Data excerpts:
= = = =

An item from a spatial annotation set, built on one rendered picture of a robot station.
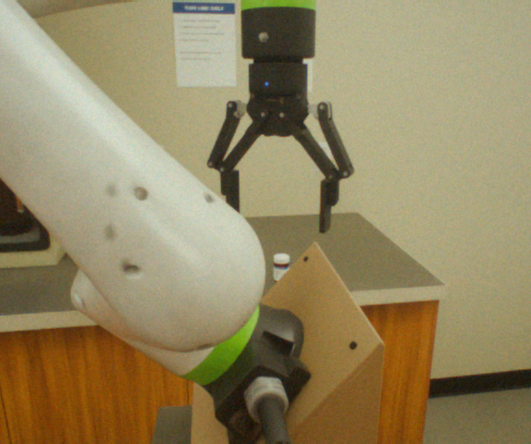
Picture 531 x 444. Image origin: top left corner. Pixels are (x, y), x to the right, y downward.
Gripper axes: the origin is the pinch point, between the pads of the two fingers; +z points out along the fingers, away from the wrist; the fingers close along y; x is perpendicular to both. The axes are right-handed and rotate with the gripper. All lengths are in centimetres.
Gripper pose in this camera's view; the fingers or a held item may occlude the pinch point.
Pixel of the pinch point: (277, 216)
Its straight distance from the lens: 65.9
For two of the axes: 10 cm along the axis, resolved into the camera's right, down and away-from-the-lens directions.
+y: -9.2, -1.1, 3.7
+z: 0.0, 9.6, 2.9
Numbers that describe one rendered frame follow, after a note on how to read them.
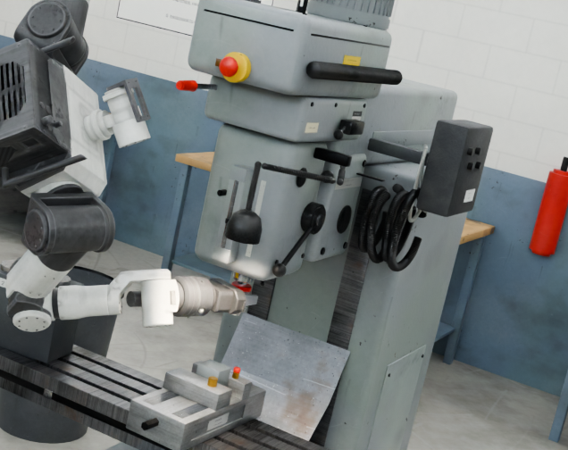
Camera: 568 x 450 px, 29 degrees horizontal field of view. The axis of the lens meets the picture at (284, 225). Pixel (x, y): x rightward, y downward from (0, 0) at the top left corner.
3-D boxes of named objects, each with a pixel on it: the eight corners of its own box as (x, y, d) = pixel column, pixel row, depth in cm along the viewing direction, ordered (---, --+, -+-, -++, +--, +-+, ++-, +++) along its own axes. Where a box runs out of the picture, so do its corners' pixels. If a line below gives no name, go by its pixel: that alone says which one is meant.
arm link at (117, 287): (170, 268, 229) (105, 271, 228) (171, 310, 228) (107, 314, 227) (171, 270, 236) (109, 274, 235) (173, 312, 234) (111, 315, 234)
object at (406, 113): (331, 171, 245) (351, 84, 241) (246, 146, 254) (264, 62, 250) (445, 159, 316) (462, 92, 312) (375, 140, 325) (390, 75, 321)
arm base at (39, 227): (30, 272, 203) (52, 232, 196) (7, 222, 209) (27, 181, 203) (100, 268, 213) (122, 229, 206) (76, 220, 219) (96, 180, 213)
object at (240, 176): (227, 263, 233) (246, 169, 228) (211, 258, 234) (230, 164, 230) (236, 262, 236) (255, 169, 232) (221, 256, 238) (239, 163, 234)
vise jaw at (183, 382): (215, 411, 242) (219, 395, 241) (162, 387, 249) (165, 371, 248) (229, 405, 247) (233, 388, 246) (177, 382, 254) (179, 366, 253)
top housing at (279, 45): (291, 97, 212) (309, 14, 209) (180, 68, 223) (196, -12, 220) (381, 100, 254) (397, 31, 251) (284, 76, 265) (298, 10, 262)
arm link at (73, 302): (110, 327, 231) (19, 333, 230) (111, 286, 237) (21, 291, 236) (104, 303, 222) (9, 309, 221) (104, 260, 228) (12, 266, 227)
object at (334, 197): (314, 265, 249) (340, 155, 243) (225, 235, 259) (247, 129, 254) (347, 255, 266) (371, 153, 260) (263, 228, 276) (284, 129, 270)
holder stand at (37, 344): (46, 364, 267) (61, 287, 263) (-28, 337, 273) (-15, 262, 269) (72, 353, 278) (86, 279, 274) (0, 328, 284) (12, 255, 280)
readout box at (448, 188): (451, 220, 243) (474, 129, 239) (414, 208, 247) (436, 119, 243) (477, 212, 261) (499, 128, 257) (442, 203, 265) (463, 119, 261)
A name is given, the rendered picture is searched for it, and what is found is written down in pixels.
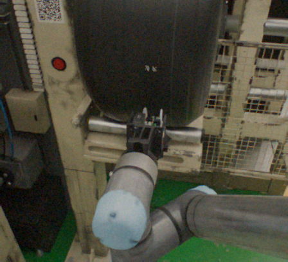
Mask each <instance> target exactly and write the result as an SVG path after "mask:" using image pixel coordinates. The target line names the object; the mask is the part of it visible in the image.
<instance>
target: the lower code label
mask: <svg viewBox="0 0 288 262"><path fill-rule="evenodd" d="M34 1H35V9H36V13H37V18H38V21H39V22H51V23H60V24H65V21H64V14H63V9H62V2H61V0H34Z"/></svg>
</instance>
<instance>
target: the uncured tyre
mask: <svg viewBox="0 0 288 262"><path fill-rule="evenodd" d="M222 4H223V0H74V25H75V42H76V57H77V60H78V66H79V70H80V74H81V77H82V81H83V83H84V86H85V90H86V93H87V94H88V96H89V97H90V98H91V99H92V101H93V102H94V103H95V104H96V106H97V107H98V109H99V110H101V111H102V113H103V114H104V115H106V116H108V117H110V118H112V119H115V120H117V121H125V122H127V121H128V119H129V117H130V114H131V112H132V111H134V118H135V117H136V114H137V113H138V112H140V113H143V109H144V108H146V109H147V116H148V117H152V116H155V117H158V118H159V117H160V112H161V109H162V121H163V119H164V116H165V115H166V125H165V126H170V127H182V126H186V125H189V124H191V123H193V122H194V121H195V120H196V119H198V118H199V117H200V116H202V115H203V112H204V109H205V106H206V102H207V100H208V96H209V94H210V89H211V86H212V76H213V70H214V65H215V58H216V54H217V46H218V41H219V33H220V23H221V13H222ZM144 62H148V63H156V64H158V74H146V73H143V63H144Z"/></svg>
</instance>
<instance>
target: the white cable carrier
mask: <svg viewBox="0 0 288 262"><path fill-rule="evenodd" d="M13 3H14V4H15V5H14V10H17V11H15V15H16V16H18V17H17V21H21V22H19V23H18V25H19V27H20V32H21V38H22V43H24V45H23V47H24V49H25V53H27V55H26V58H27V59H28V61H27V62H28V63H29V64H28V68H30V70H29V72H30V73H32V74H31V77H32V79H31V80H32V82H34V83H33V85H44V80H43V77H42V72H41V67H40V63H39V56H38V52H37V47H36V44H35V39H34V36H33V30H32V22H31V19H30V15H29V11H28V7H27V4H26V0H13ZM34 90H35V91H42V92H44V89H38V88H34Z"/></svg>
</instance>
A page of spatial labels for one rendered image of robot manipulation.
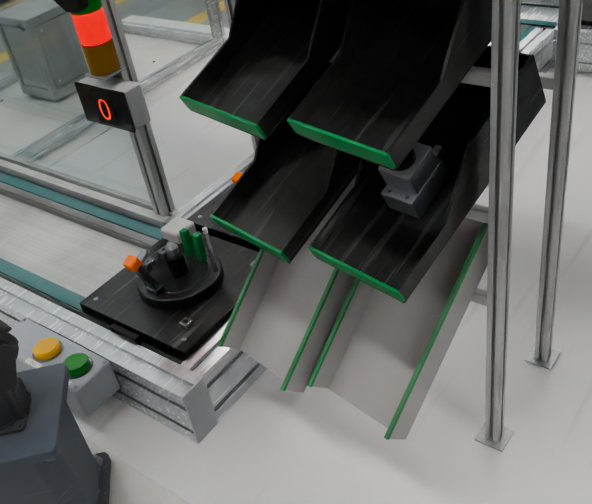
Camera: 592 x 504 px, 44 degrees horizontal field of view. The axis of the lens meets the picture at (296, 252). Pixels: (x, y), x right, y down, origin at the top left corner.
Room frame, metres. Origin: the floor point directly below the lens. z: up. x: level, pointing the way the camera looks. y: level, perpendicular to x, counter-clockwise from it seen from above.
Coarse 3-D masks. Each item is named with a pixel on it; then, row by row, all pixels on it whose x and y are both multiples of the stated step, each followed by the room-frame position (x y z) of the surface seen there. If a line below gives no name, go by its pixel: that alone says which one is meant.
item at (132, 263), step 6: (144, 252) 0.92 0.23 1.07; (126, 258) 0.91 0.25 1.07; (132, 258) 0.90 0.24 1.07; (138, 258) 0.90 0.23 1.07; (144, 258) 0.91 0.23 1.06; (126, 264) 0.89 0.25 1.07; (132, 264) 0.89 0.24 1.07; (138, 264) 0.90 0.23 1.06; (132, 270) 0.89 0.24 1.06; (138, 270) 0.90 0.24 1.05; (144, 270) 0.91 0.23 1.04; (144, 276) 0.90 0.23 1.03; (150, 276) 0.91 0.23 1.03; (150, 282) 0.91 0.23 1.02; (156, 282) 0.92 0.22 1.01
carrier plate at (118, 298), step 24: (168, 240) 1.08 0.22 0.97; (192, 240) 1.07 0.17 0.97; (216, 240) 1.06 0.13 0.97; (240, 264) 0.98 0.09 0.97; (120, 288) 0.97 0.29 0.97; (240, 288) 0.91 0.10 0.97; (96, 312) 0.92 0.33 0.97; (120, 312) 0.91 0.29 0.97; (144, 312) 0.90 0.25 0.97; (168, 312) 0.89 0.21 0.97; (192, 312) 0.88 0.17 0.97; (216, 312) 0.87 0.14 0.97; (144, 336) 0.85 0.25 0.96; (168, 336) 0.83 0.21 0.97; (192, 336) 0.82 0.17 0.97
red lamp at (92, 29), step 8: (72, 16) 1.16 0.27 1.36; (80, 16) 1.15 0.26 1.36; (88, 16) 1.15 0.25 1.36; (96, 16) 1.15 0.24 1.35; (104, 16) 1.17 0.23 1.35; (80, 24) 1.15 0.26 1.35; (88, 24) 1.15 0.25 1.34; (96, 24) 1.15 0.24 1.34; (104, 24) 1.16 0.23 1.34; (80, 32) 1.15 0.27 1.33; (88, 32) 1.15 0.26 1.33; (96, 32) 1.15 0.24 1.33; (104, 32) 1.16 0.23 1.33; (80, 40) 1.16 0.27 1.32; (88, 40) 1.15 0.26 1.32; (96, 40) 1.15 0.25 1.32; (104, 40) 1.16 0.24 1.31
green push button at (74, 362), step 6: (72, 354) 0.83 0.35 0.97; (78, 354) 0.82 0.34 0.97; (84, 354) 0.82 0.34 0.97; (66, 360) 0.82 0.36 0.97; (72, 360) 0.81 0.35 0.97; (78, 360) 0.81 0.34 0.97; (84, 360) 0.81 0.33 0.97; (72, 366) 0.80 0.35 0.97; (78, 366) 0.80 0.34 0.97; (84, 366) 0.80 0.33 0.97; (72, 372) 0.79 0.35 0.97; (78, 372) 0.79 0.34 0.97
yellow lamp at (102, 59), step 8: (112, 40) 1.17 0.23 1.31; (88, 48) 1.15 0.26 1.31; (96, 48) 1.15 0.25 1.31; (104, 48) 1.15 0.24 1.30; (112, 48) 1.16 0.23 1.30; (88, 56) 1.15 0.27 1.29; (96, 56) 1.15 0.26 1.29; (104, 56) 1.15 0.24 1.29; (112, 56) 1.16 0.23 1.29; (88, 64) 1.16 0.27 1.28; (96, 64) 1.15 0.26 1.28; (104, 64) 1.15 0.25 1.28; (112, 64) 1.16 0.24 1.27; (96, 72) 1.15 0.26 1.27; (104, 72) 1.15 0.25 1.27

= = = =

- WHAT THE TASK REQUIRES
Once the line with "Pixel of the pinch point: (277, 216)" is found in the data above, reproduce it and each line after it exactly, through the line with "arm link at (117, 287): (170, 268, 229)". Omit the pictures.

- WRITTEN RESPONSE
Pixel of the pinch point: (277, 216)
Its straight distance from the lens: 65.9
For two of the axes: 10 cm along the axis, resolved into the camera's right, down and away-from-the-lens directions.
+y: -9.2, -1.1, 3.7
+z: 0.0, 9.6, 2.9
Numbers that describe one rendered frame follow, after a note on how to read them.
Camera: 568 x 450 px, 29 degrees horizontal field of view. The axis of the lens meets the picture at (284, 225). Pixel (x, y): x rightward, y downward from (0, 0) at the top left corner.
3-D boxes of named objects, each with a pixel on it: the eight corners of its own box as (x, y, d) = pixel column, pixel row, depth in cm along the viewing direction, ordered (---, --+, -+-, -++, +--, +-+, ++-, +++) along its own axes. Where a box runs out of the picture, so do its corners' pixels. If a line below gives no name, go by its pixel: that alone says which one is meant.
arm link at (117, 287): (170, 268, 229) (105, 271, 228) (171, 310, 228) (107, 314, 227) (171, 270, 236) (109, 274, 235) (173, 312, 234) (111, 315, 234)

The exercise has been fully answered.